Le médecin, surpris, enleva ses gants, les jeta dans la poubelle et sortit.
En attrapant au passage son veston, il adressa un clin d'œil rapide à l'inspecteur et referma la porte derrière lui.
« - Alors Soupiot, vous êtes venu sans votre mentor ? lui adressa Josh avec un rictus de dédain aux lèvres.
- En effet, le commissaire me laisse un peu de répit de temps en temps ! émit Soupiot en essayant de teinter sa phrase d'une pointe d'ironie.
- Vous avez bien fait de venir, j'ai quelque chose à vous montrer.... mais donnez-vous la peine de vous pencher vers la victime. »

L'inspecteur obtempéra, sa curiosité mise en éveil, et se tourna vers le visage sans vie et figé dans un masque hideux de souffrance.
« - Qu'y-a-t-il de si spécial, monsieur le juge ? s'inquiéta-t-il.
- Je constate que vous êtes un fin limier » , grogna le juge en l'écartant violemment. Il lui désigna un paquet de cuir noir sous la chaise, un porte feuilles. Soupiot l'ouvrit et tomba des nues en distinguant la photo du permis de conduire.

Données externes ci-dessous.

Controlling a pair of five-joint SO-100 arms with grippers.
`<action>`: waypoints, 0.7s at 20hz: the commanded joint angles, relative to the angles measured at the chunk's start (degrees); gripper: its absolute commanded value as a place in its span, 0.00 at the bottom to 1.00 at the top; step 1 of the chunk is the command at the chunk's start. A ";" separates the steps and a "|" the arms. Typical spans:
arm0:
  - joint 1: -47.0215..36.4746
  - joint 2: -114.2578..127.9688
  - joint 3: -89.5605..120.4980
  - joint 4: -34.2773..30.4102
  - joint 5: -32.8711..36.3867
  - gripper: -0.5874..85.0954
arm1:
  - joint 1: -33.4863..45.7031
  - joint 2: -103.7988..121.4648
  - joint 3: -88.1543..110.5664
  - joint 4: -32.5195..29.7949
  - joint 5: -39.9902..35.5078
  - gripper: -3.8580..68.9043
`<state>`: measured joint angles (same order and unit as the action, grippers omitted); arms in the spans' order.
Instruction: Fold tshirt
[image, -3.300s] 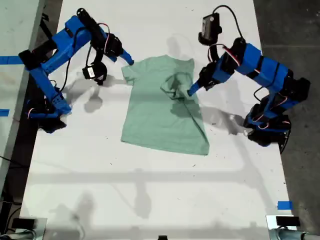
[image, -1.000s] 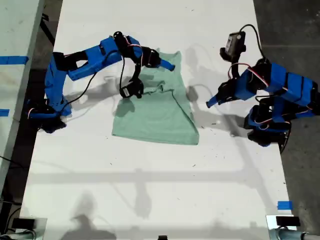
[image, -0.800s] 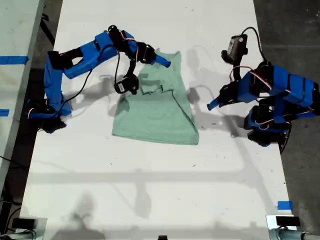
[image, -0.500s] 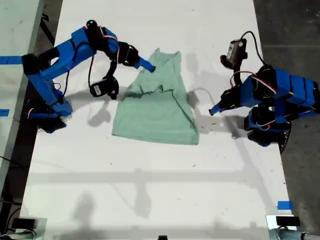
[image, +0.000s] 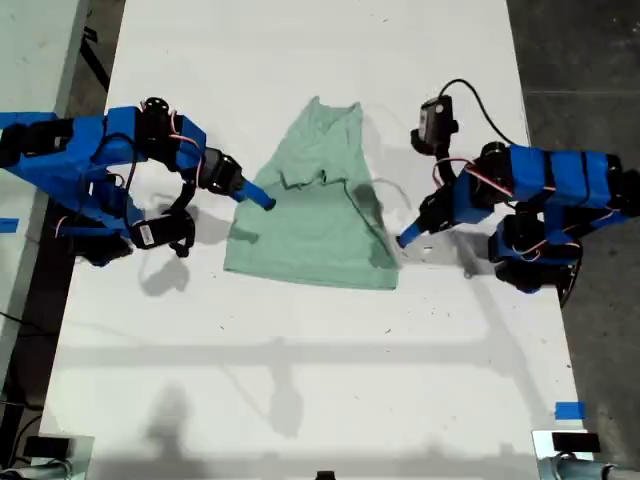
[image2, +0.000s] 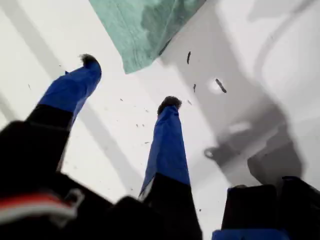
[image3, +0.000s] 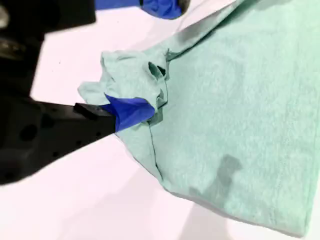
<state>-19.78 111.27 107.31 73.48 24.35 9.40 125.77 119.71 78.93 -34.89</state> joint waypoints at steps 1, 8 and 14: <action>1.05 -0.62 -0.70 -2.20 -0.79 0.33 | 2.64 -5.27 -1.14 -8.44 -1.85 0.47; 0.00 -2.90 -0.70 -3.78 0.26 0.33 | 5.01 -21.88 6.68 -27.86 -2.20 0.45; -0.79 -4.39 -0.79 -4.39 0.62 0.33 | 5.80 -28.48 4.39 -27.16 -3.96 0.12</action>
<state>-19.69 106.70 107.31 70.05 24.35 14.33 96.86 126.74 51.33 -37.18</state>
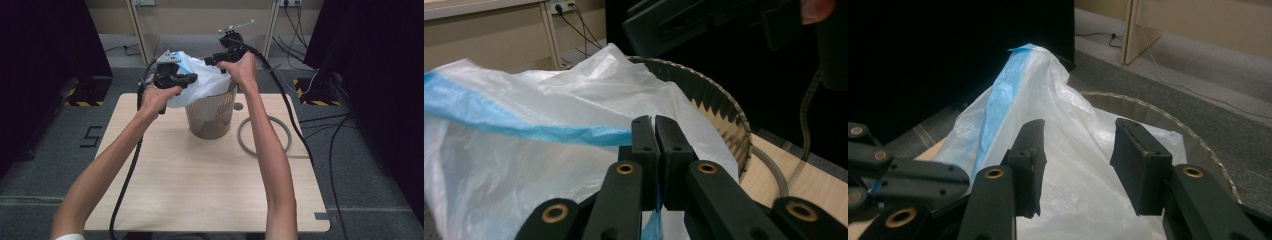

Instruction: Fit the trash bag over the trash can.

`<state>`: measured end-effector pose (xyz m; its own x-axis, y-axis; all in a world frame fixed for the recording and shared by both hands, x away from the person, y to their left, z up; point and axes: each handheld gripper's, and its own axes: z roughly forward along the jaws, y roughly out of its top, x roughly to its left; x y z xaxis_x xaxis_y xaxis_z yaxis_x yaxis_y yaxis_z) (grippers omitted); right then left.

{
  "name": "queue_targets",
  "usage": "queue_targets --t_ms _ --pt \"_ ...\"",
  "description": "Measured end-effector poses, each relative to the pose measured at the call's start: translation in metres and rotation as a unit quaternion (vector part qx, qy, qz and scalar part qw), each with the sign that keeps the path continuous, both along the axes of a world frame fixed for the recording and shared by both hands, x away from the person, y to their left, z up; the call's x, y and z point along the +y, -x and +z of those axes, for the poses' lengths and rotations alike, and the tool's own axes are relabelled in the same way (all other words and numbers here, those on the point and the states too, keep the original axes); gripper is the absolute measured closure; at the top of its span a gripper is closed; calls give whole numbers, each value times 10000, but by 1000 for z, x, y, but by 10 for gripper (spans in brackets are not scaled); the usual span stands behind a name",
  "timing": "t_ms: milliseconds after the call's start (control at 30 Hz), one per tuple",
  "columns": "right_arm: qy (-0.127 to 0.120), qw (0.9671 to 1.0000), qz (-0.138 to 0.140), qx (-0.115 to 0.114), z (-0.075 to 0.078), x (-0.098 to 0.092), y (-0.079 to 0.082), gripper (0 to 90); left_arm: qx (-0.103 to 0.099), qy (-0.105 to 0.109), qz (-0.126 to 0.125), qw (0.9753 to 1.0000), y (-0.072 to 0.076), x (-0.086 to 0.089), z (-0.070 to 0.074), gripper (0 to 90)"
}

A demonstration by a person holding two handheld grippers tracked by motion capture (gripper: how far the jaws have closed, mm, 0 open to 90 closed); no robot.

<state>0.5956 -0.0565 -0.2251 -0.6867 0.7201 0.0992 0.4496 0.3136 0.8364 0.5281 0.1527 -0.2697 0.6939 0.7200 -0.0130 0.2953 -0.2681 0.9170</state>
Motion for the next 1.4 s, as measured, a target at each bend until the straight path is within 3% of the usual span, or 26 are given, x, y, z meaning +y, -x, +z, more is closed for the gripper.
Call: queue_targets --t_ms 100,133,233,300,367,500,567,733,867,1033,1133,1267,1333,1400 --pt "276 9996 -66 73 -7 6 -5 562 4 -20 -16 10000 0 -2 -1 866" --pt "490 9986 -131 117 -12 8 -9 566 5 -10 -11 10000 0 -2 -1 866" --pt "800 9956 -320 362 -31 11 -25 571 -3 -27 5 10000 -2 0 0 863" --pt "832 9949 -393 421 -34 11 -28 572 -19 -7 37 10000 -2 1 1 862" --pt "1054 9912 -539 598 -44 10 -37 585 -37 -14 49 10000 -3 3 2 857" --pt "1232 9883 -483 759 -49 11 -40 581 -44 -28 72 10000 -4 7 2 853" --pt "1191 9891 -479 723 -47 11 -38 578 -59 -37 75 9999 -5 8 2 853" --pt "597 9973 -302 299 -20 6 -20 556 -129 -126 51 9998 -3 2 1 854" --pt "168 9997 -45 195 1 9 -9 550 -139 -229 -46 9996 -1 -5 0 852" --pt "165 9990 321 270 10 27 -2 536 -190 -317 -101 9993 3 -10 -1 853" --pt "7 9964 706 474 10 37 -2 532 -249 -342 -134 9990 6 -12 -1 857" --pt "138 9934 963 606 5 50 -3 541 -257 -398 -193 9987 8 -13 -1 856" --pt "257 9922 1052 615 3 55 -3 608 -260 -378 -200 9987 9 -14 -2 854" --pt "329 9908 1157 620 0 58 -5 743 -258 -365 -203 9988 10 -13 -2 852"
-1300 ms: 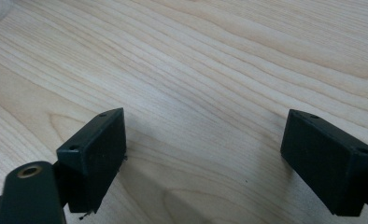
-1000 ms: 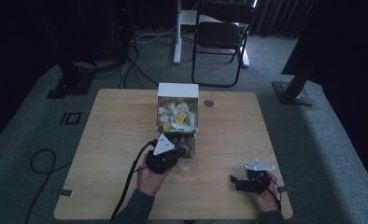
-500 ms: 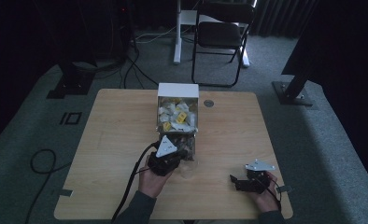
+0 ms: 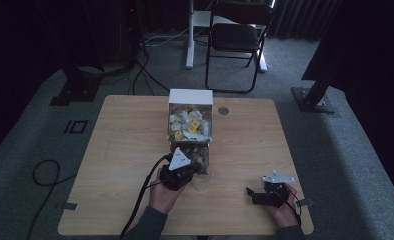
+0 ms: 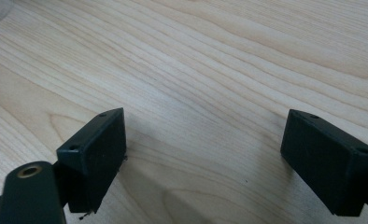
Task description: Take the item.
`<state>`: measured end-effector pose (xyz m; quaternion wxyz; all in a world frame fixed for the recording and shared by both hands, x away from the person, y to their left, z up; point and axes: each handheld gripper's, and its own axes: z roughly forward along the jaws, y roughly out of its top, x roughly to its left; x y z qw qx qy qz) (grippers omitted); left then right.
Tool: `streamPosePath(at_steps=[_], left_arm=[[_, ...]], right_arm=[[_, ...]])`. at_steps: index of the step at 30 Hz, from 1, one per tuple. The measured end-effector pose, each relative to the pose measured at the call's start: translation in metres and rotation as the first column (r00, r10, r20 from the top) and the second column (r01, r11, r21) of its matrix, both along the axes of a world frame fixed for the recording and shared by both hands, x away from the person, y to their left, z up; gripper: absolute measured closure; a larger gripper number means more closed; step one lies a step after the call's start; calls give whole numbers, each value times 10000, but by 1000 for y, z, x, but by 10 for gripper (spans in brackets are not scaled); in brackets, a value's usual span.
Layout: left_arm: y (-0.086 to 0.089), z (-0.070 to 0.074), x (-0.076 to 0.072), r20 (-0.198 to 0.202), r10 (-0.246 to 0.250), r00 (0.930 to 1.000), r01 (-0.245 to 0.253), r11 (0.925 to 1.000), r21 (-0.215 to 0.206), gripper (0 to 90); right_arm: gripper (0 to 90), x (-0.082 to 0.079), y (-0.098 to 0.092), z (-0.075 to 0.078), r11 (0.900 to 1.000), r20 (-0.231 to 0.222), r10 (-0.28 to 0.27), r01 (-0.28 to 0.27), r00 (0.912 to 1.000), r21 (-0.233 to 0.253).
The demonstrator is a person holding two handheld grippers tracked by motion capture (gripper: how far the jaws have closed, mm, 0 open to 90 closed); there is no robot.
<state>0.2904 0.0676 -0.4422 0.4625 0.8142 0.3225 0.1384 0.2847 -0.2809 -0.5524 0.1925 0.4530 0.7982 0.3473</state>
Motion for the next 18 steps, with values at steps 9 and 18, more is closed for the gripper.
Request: streamPosePath(at_steps=[9, 18], left_arm=[[-3, -4, 0, -60, -47, 10000, 48, 9999, 107, 900], [-4, -7, 0, -127, -54, 9999, 56, 9998, 178, 900]], right_arm=[[140, 0, 0, 0, 10000, -8, -11, 11, 10000, 14], [140, 0, 0, 0, 10000, -6, -6, 6, 10000, 6]])
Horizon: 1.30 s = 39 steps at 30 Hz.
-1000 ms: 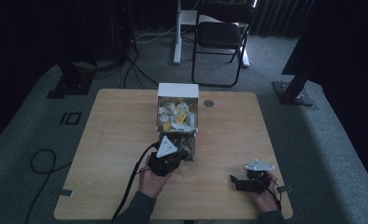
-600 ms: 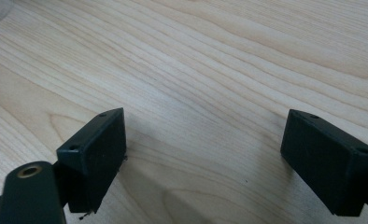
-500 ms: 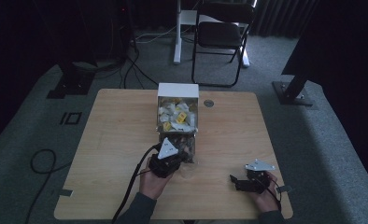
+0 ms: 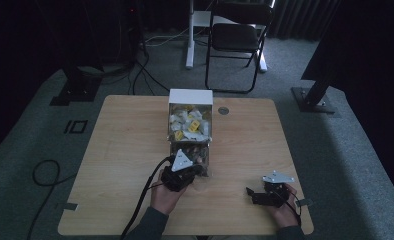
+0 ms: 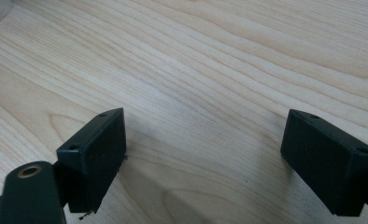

« - Ne serait-ce pas cet indic.... Ah comment s'appelle-t-il déjà... je l'ai reçu dernièrement dans mon bureau pour une affaire de recel ? murmura Josh.
- C'est un dénommé Paulo monsieur le juge, soupira l'inspecteur. De plus, le témoignage des passants corroborent le...
- Bref ! le coupa Josh, vous savez ce qu'ils vous reste à faire.
- Oui monsieur le juge. Permettez que je me retire.
- Faites mon ami, faites » , dit le juge en le regardant partir, un vague sourire éclairant son visage ; la chaleur rassurante d'un scalpel au fond de sa poche encore assoiffé de sang et.... de femmes.